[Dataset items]
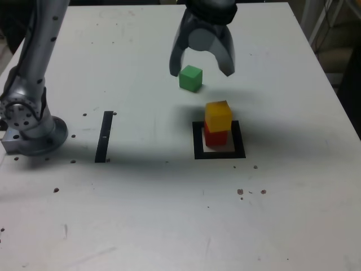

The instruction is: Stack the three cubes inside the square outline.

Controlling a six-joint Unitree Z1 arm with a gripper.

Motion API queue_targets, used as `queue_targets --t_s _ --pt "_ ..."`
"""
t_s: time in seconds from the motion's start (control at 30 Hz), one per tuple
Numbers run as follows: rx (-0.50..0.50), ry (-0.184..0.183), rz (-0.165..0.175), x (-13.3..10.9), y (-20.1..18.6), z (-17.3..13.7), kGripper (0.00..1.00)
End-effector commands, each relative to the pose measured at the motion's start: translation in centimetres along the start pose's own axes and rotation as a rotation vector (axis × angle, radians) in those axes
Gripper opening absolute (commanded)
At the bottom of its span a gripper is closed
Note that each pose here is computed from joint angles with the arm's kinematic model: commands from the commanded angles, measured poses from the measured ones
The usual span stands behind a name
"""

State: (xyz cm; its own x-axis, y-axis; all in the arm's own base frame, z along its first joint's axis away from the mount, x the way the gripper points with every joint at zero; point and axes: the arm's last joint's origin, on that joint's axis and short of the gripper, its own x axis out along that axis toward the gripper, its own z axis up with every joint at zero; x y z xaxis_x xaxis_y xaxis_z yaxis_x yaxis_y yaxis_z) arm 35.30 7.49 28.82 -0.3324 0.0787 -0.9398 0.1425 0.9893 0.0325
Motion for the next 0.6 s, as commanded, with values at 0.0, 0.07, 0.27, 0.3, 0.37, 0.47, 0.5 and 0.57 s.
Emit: queue_targets --t_s 0.0,0.07,0.27,0.3,0.37,0.47,0.5,0.57 --pt "0.009 0.011 0.003 0.0 0.5 -0.7 0.99" --pt "0.034 0.027 0.011 0.4 1.4 -1.3 0.99" --pt "0.155 0.038 0.062 0.8 3.0 -2.4 0.99" --pt "0.179 0.037 0.068 0.9 3.3 -2.5 0.99" --pt "0.222 0.035 0.074 1.2 3.8 -2.6 0.99" --pt "0.27 0.032 0.07 1.8 4.7 -2.8 0.99" --pt "0.282 0.031 0.067 2.1 5.0 -2.8 0.99" --pt "0.301 0.028 0.064 2.5 5.5 -2.8 0.99"
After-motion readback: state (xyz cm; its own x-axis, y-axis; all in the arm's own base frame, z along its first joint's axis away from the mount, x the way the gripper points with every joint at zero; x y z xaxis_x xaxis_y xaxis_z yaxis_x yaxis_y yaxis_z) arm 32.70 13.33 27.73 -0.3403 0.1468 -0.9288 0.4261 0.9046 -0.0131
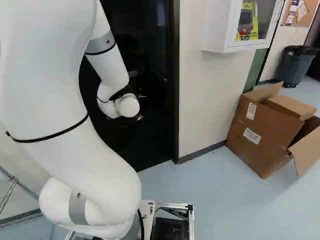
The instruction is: Open the door and move inside
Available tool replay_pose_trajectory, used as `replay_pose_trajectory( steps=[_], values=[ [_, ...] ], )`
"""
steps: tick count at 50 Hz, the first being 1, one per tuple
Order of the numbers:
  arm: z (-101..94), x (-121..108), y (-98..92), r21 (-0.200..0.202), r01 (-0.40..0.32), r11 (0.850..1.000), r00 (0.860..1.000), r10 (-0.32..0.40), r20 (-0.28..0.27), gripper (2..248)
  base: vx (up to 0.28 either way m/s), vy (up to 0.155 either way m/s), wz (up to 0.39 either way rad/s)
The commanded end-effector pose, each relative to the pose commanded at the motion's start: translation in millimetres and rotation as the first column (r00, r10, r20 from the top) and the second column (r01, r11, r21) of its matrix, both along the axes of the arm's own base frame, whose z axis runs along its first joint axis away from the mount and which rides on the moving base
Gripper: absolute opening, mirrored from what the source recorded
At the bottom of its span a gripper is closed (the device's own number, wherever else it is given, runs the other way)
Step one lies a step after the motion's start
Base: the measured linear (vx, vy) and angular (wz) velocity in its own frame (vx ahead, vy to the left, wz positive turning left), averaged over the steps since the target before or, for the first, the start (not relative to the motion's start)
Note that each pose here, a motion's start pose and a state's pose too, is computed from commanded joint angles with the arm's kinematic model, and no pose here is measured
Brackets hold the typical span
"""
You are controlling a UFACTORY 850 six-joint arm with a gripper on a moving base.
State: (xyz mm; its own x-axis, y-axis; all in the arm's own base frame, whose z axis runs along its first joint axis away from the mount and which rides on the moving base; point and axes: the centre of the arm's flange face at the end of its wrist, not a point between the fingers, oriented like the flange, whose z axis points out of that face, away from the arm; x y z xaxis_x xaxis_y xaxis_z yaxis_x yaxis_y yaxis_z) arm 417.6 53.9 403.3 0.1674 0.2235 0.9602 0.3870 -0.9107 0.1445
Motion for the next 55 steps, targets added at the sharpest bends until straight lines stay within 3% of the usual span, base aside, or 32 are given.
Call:
replay_pose_trajectory(
  steps=[23,43,55],
  values=[
    [-0.3,-43,-28.3,0.031,0.130,0.991,0.992,-0.129,-0.012,247,0.000,0.000,0.000],
    [-3.5,-83,-47.7,0.065,0.252,0.965,0.968,-0.251,-0.027,247,0.000,0.000,0.000],
    [-4.1,-90,-50.2,0.071,0.271,0.960,0.962,-0.270,-0.029,247,0.000,0.000,0.000]
  ],
)
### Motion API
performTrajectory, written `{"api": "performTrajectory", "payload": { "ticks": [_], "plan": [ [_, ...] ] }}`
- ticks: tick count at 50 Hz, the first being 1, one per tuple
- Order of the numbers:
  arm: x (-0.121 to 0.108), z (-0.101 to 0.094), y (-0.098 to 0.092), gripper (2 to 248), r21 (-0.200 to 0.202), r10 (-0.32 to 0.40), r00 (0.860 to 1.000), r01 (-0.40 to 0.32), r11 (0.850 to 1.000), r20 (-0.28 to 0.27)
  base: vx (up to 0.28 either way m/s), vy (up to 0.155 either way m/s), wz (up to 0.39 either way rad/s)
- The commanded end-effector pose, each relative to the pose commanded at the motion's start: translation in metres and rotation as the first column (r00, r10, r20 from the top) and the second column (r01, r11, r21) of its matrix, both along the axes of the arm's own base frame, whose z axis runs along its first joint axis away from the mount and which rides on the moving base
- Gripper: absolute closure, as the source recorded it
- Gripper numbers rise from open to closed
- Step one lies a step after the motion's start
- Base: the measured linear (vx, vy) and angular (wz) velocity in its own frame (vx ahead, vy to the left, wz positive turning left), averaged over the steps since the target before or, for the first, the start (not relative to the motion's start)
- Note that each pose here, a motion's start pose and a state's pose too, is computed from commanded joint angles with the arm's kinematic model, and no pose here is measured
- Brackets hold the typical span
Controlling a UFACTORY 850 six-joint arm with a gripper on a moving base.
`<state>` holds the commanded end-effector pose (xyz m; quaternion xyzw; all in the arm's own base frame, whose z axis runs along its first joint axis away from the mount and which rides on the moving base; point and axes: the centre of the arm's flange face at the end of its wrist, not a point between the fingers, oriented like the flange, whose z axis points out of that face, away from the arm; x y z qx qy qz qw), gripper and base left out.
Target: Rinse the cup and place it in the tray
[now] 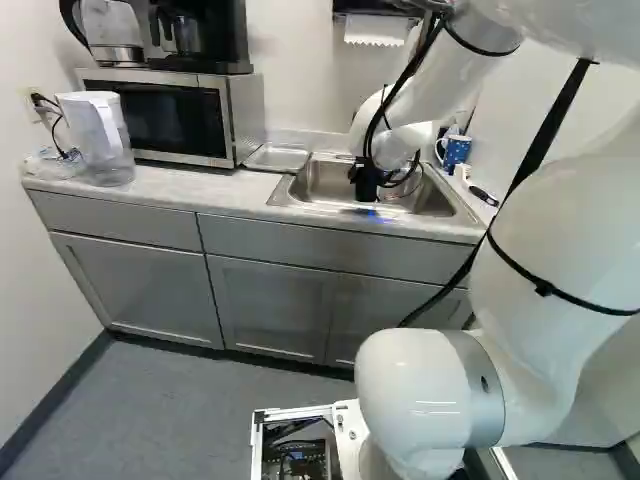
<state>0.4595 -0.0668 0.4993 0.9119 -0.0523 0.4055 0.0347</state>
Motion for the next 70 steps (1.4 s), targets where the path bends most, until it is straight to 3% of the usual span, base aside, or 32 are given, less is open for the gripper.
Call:
{"api": "performTrajectory", "payload": {
  "ticks": [9, 30, 40, 70],
  "plan": [
    [0.007, -0.003, -0.015, 125, -0.001, -0.023, 0.999, 0.023, 1.0, -0.042, 0.0, 0.0, 0.0],
    [0.027, -0.002, -0.048, 125, -0.001, -0.082, 0.996, 0.082, 0.997, -0.04, 0.0, 0.0, 0.0],
    [0.041, -0.003, -0.053, 125, -0.001, -0.085, 0.996, 0.085, 0.996, -0.038, 0.0, 0.0, 0.0],
    [0.041, -0.003, -0.053, 125, -0.001, -0.085, 0.996, 0.085, 0.996, -0.038, 0.0, 0.0, 0.0]
  ]
}}
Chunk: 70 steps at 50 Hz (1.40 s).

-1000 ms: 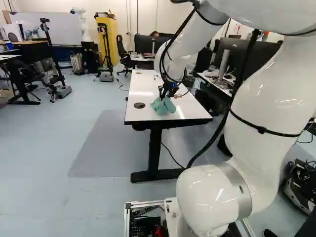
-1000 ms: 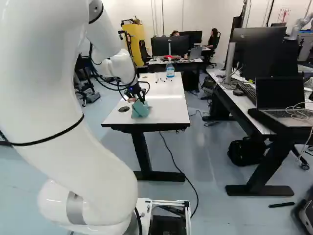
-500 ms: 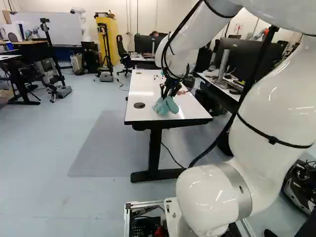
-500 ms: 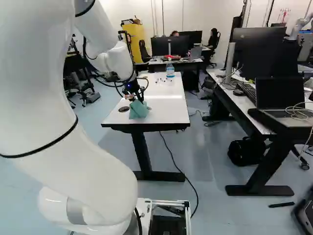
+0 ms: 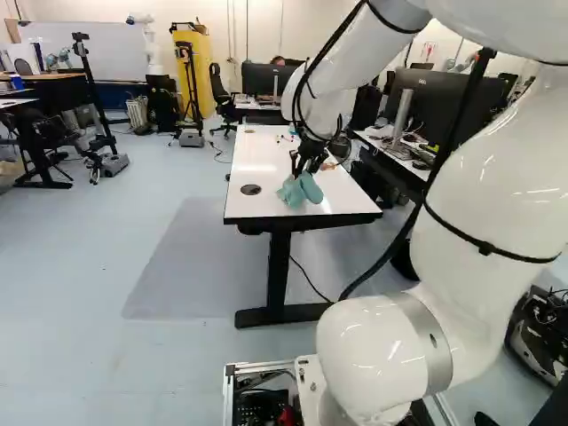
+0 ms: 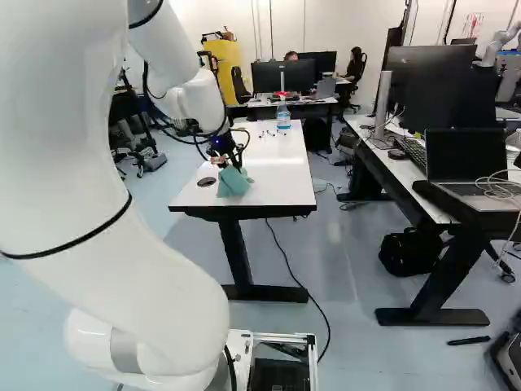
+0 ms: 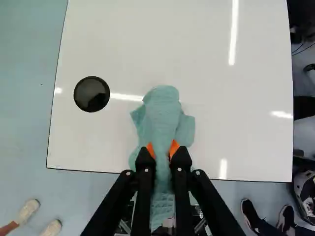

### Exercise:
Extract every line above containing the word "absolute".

### Written answer:
Gripper opening absolute (commanded)
Gripper: absolute opening, mirrored from what the source recorded
- Gripper: absolute closure, as the source recorded it

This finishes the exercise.